Word reaches me this morning of yet another incident of Bank Of Ireland double-dipping laser card transactions on or around a Bank Holiday.
BOI will, doubtless, claim that this is a once off and hasn’t happened before. That’s what they said the last time (when it had actually happened before). Furthermore, I hope that BOI are more certain this time as to the root cause (last time out it was variously “retailer error” or “a software upgrade glitch”).
And hopefully their process for catching “shadow transactions” which lead to the double-dipping will kick into play and actually refund the customers affected  (which if this glitch is on the scale of their 2009 one could be up to 200,000 card holders).

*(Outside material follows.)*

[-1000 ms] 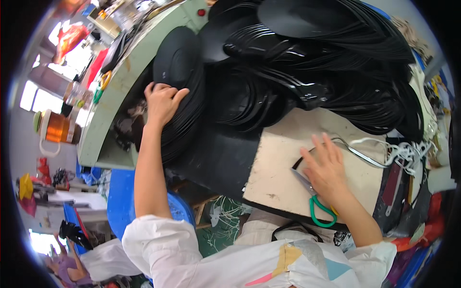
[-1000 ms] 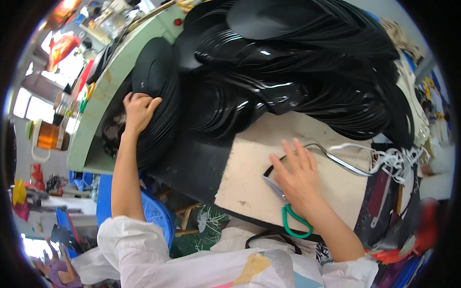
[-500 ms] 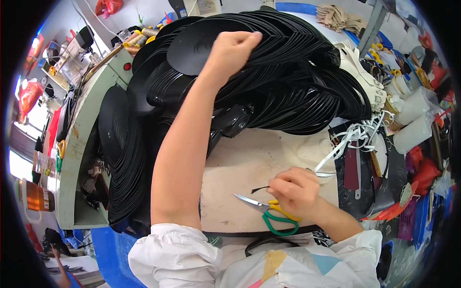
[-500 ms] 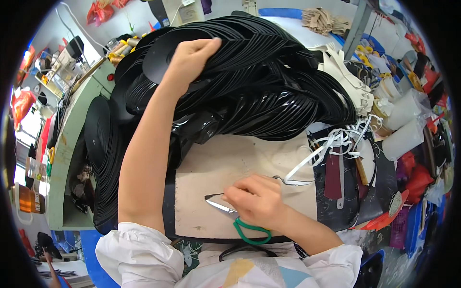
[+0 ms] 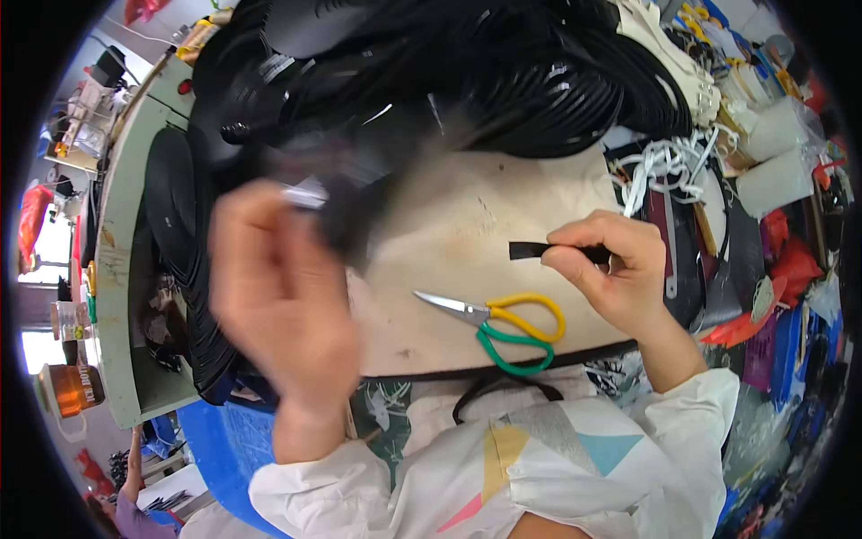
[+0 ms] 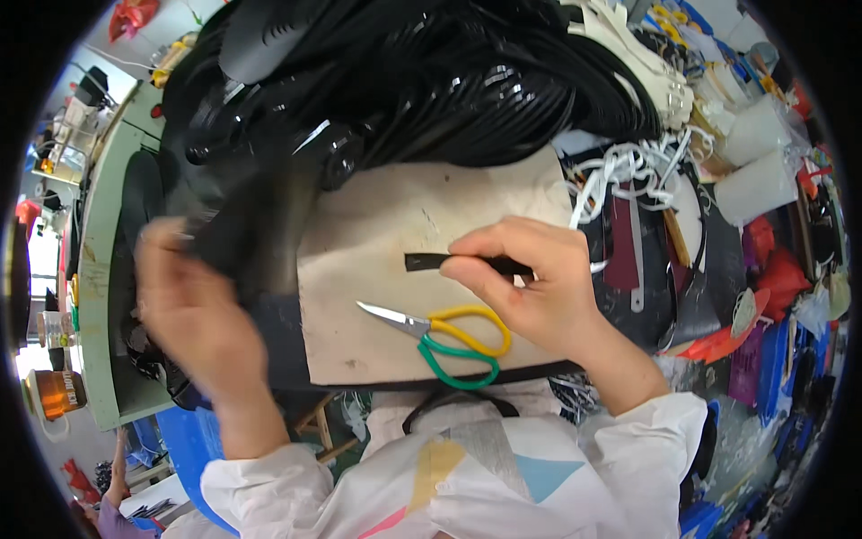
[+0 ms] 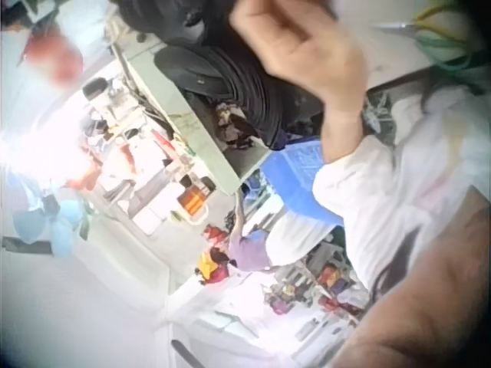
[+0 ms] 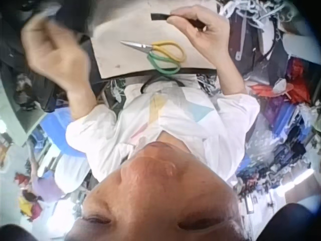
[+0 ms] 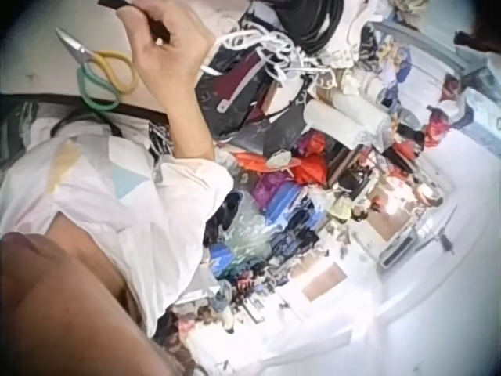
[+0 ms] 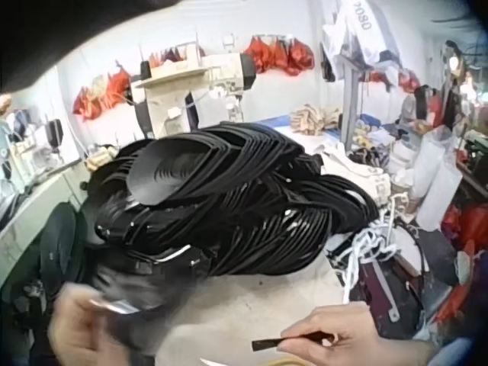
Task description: Manually applying protective tape to the edges of shoe component uppers and trimming excess tape with scissors.
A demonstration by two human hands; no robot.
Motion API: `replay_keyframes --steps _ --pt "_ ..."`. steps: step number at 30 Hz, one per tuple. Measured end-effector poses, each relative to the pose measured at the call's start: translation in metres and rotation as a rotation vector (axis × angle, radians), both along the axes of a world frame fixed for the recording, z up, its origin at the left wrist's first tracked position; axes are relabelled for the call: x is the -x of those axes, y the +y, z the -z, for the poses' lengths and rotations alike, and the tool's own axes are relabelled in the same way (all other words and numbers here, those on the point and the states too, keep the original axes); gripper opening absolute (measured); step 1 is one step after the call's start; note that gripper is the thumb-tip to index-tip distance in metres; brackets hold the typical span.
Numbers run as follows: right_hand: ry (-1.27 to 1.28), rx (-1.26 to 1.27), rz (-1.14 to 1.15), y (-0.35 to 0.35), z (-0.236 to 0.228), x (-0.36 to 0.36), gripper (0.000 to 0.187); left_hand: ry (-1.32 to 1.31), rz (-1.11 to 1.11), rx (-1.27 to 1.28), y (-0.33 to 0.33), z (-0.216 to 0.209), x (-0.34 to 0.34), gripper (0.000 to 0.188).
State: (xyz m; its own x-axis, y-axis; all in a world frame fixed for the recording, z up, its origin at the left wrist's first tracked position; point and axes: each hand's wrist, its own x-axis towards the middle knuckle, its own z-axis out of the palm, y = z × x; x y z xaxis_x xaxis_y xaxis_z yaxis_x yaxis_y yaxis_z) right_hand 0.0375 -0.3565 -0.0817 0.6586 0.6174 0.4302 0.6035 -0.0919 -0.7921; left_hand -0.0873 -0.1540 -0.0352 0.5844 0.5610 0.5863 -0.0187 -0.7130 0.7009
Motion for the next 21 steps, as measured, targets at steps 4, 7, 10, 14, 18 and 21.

For reference the relevant blog posts are:
http://obriend.info/2009/09/09/bank-of-ireland-double-charging/
http://obriend.info/2009/09/09/bank-of-ireland-double-charging-a-clarifying-post/
http://obriend.info/2009/09/10/bank-of-ireland-overcharging-another-follow-up/
http://obriend.info/2009/10/28/bank-of-ireland-again/
The issue also featured over on IQTrainwrecks.com.
My €0.02: This issue appears to manifest itself around Bank Holidays. This suggests a batch load process or some human triggered action doesn’t work correctly when there is a Bank Holiday. Having a process to detect the double-dipped transactions is not a fix, as if it doesn’t work (as seems might be the case here) then the incorrect data gets through.
BOI might want to pay attention to Ferguson v British Gas, which while a UK case, could be arguable precedent for the view that Irish Courts won’t care how complex your IT systems are if a customer is impacted through a failure of your systems to process information correctly.
BOI need to identify the precipitating root cause of this problem, based on the data they have available… I’d start with looking at the dates of incidents (BOI should have more data than newspaper headlines to go on) and seeking to confirm or disprove the ‘Bank Holiday hypothesis’.
Relying on a ‘scrap and rework’ kludge that might itself fail is not a sustainable approach to ensuring information quality or quality of customer service.